The task: Beginning with the line that contains "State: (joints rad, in" and concluding with the final line of the listing below, output each line exactly, and only those lines.

Supplied data:
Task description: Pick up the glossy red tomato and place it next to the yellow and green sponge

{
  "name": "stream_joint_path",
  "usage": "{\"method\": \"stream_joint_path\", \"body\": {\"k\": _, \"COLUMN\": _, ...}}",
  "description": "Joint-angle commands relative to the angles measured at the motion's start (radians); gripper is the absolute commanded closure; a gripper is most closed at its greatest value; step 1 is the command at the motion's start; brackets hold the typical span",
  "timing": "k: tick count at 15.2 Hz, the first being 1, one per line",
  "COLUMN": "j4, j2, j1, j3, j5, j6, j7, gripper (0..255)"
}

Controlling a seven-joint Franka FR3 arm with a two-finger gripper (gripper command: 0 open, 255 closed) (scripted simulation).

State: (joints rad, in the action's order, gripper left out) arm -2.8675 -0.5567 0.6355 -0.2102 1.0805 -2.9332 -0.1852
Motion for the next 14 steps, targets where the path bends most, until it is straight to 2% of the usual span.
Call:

Result:
State: (joints rad, in the action's order, gripper left out) arm -2.8675 -0.5567 0.6355 -0.2102 1.0805 -2.9332 -0.1852
Motion for the next 14 steps, targets where the path bends most, until it is straight to 2% of the usual span.
Call:

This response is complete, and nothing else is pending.